I believe this constitutes the basis for a testable hypothesis.

Posted in Miami | 4 Comments

*Sigh* (Ernesto Edition)

The latest hurricane track has shifted to put Ernesto right over us. They’re saying category one (modulo uncertainty), which in principle should be not so bad except that the last two times last year it was fairly bad — and my roof still isn’t fixed from last year.

I suppose that after class this afternoon I will have to go and get some gasoline to run my generator if the power goes out; by this time there will undoubtedly be long lines for gas and spot shortages.

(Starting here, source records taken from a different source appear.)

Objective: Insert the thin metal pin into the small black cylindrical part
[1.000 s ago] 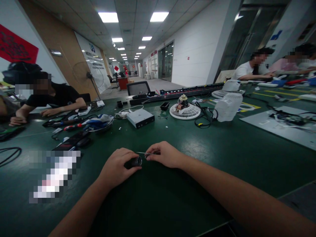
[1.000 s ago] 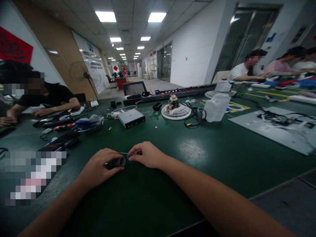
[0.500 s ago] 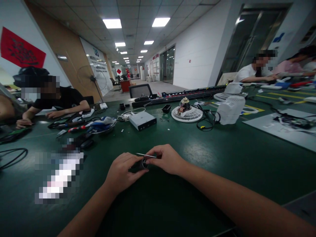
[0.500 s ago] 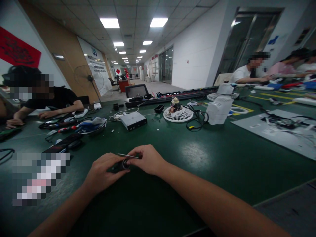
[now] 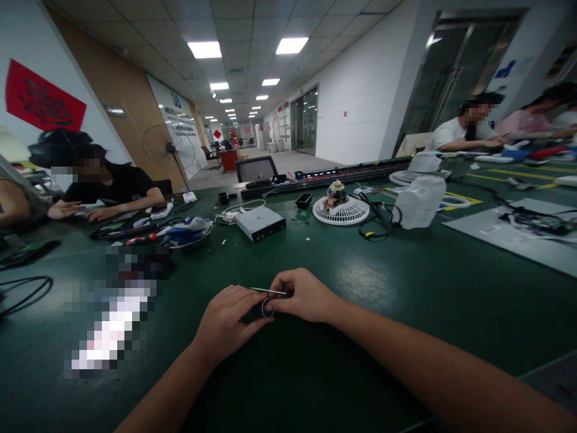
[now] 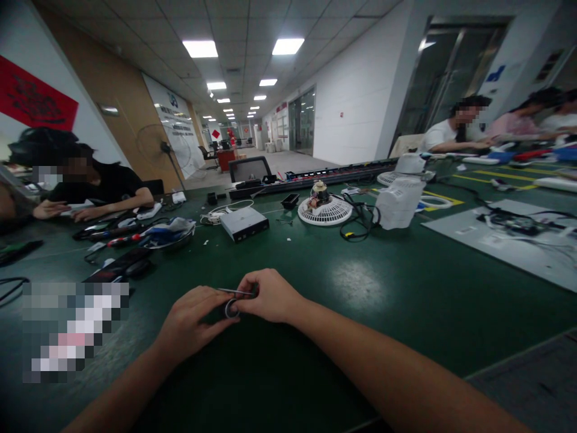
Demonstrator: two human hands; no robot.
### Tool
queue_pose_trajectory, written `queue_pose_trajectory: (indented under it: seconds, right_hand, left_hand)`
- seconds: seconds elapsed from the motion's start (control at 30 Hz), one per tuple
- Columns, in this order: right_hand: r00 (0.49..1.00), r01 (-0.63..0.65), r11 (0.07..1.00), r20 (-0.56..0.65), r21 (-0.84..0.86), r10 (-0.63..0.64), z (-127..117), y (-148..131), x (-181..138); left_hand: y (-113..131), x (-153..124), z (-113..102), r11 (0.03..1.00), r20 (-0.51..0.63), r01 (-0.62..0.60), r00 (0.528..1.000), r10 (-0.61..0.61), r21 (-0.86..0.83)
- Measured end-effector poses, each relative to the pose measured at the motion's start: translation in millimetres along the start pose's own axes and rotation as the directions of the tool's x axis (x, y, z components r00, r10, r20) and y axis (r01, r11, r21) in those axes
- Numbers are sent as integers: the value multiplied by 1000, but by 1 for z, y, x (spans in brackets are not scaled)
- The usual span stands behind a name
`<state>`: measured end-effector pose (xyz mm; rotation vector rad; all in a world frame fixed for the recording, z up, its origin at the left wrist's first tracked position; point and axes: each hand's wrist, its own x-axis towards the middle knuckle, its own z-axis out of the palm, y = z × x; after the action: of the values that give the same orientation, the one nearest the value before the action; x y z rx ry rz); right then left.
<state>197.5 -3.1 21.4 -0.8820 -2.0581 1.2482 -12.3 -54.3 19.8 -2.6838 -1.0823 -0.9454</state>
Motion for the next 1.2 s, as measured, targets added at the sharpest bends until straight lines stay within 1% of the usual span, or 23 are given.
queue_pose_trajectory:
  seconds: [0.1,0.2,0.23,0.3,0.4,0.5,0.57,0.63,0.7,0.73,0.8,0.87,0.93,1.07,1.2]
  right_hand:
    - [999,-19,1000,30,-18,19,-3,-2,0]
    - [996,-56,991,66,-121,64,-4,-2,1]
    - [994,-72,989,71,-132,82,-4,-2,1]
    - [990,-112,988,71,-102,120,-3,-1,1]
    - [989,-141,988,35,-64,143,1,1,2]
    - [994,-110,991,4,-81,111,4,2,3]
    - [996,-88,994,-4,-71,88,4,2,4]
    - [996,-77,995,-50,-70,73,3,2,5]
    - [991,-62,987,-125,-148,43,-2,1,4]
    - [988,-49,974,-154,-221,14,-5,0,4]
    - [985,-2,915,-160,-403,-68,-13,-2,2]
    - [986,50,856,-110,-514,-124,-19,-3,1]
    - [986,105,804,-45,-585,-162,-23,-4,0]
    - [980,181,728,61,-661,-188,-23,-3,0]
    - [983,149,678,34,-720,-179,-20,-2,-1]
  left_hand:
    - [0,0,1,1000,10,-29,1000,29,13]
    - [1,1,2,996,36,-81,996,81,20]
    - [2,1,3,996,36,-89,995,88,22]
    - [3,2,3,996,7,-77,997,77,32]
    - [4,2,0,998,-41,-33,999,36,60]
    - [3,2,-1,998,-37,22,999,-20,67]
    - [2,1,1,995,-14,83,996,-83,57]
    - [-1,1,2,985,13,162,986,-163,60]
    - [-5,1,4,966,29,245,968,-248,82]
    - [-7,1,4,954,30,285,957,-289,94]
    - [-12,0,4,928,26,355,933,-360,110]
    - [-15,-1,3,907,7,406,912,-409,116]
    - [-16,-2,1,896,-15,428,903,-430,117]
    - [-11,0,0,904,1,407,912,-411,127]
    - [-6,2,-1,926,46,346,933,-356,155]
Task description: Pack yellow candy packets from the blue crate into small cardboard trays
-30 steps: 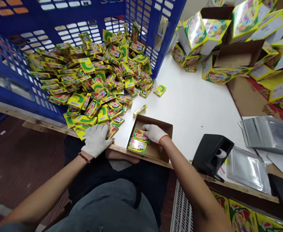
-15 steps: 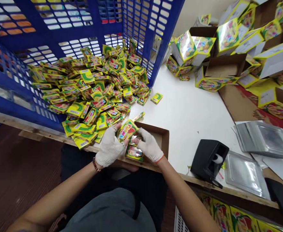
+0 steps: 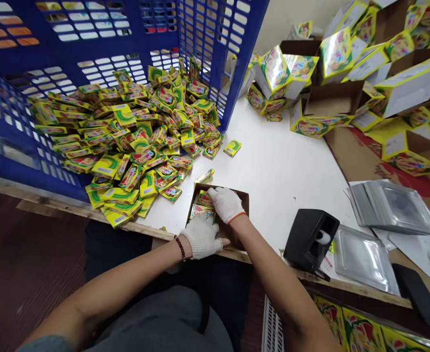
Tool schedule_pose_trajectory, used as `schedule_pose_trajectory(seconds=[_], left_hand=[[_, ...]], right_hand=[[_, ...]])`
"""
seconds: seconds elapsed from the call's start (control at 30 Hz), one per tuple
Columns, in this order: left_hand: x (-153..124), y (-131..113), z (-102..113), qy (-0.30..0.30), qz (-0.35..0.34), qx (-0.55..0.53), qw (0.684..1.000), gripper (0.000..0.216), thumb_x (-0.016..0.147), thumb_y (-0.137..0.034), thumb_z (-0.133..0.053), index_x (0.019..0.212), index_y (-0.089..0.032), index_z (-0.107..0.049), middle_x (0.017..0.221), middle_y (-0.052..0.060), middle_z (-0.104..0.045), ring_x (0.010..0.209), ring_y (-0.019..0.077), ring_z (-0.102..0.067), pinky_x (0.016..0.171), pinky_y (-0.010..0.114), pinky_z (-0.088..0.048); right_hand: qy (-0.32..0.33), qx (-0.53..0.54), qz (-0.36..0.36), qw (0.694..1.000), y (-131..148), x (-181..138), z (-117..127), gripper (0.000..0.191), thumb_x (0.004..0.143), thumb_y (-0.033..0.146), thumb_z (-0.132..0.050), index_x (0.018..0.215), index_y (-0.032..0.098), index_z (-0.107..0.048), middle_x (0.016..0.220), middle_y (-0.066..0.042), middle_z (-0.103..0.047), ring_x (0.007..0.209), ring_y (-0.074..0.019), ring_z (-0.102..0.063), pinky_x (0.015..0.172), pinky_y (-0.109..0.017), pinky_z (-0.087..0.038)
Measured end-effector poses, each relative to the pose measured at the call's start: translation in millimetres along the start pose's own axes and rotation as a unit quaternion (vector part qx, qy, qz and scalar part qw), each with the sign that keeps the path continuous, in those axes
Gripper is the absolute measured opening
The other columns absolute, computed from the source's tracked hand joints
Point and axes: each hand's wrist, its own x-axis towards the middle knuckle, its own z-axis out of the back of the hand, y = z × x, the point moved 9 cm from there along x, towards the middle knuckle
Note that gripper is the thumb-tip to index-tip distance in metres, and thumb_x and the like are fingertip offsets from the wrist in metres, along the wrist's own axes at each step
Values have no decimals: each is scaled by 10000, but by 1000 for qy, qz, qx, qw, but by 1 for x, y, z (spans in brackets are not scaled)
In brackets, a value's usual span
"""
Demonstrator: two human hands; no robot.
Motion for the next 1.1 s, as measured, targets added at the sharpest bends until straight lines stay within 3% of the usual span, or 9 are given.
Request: schedule_pose_trajectory(seconds=[0.27, 0.4, 0.47, 0.57, 0.67, 0.77, 0.83, 0.93, 1.1], left_hand=[[-10, -4, -4, -9, -14, -26, 1000, 626, 892, -658, -444, 1081, -122, -704, 1143, 204, -652, 1070, 354, -600, 887, 484, -474], [-35, -1, 23, -98, -125, -63, 985, 340, 948, -443, -465, 1008, -173, -662, 1037, 107, -650, 976, 233, -618, 860, 366, -497], [-52, 37, 52, -201, -103, -52, 973, 263, 954, -352, -451, 1011, -180, -642, 1077, 103, -638, 1026, 213, -599, 909, 341, -484], [-76, 146, 89, -293, 147, 19, 945, 218, 914, -320, -507, 1032, -175, -619, 1123, 127, -628, 1056, 252, -592, 897, 371, -483], [-91, 236, 100, -210, 352, 76, 909, 290, 826, -320, -612, 1055, -142, -611, 1082, 170, -652, 974, 312, -631, 787, 404, -493], [-93, 265, 104, -160, 373, 90, 910, 233, 838, -247, -574, 1028, -125, -632, 972, 172, -689, 931, 325, -654, 763, 413, -490], [-93, 256, 110, -185, 339, 95, 918, 207, 866, -216, -534, 1029, -142, -640, 976, 154, -700, 985, 319, -642, 819, 432, -485], [-86, 201, 116, -270, 173, 99, 942, 217, 919, -204, -479, 1049, -193, -652, 1109, 120, -695, 1065, 276, -609, 893, 433, -474], [-64, 90, 92, -330, -85, -20, 940, 230, 958, -224, -445, 1043, -235, -658, 1091, 79, -683, 1012, 201, -615, 876, 367, -509]], right_hand=[[-13, -22, 6, 1000, 9, 4, -35, 331, 1006, 264, -375, 1229, 211, -613, 1193, -116, -600, 1032, -227, -553, 745, -298, -420], [-11, 2, 27, 1000, 16, -3, -43, 345, 996, 377, -408, 1157, 219, -669, 1171, -113, -579, 1016, -238, -524, 746, -310, -396], [-23, -4, 26, 999, 20, -6, -42, 349, 979, 406, -435, 1135, 219, -685, 1177, -125, -566, 1018, -256, -516, 764, -332, -393], [-45, -13, 22, 999, 27, -8, -38, 348, 963, 418, -463, 1121, 216, -699, 1243, -153, -542, 1081, -301, -491, 821, -380, -396], [-47, 13, 10, 999, 29, -8, -36, 342, 948, 427, -488, 1110, 221, -706, 1239, -152, -555, 1070, -307, -502, 834, -395, -412], [-79, 95, 3, 992, 25, -13, -27, 299, 934, 352, -491, 1091, 218, -706, 1156, -124, -603, 1026, -279, -539, 851, -377, -438], [-140, 189, 4, 972, 19, -20, -9, 299, 932, 315, -462, 1084, 202, -693, 1130, -113, -627, 1042, -259, -558, 908, -367, -445], [-186, 356, -4, 916, 7, -28, 20, 344, 951, 388, -406, 1033, 187, -674, 1037, -93, -666, 1008, -239, -599, 917, -363, -468], [-15, 556, 45, 830, 20, -21, 44, 440, 870, 486, -503, 1115, 156, -658, 1036, -69, -700, 911, -213, -635, 788, -329, -514]])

I hear that the public schools will be closed tomorrow. The university is currently meeting to decide if we’ll be open tomorrow and should have an announcement out very soon. (It was in fact due 20 minutes ago.) On the current forecast, things might get messy by Tuesday’s evening rush hour, which makes planners very reluctant to order a normal day, but also means that if you close, most of the day it’s for no reason. But with the schools shut, if you open, people have to either stay home or bring their kids. It’s a mess.

Posted in Miami | 2 Comments

Miami In the Pink

Pink means “hurricane watch”. The good news, though, is that Ernesto isn’t strong right now. It will weaken over land, strengthen over water — thus the critical question seems to be at what angle it hits Cuba: if the diagonal angle is right it will weaken a lot; otherwise it may be stronger.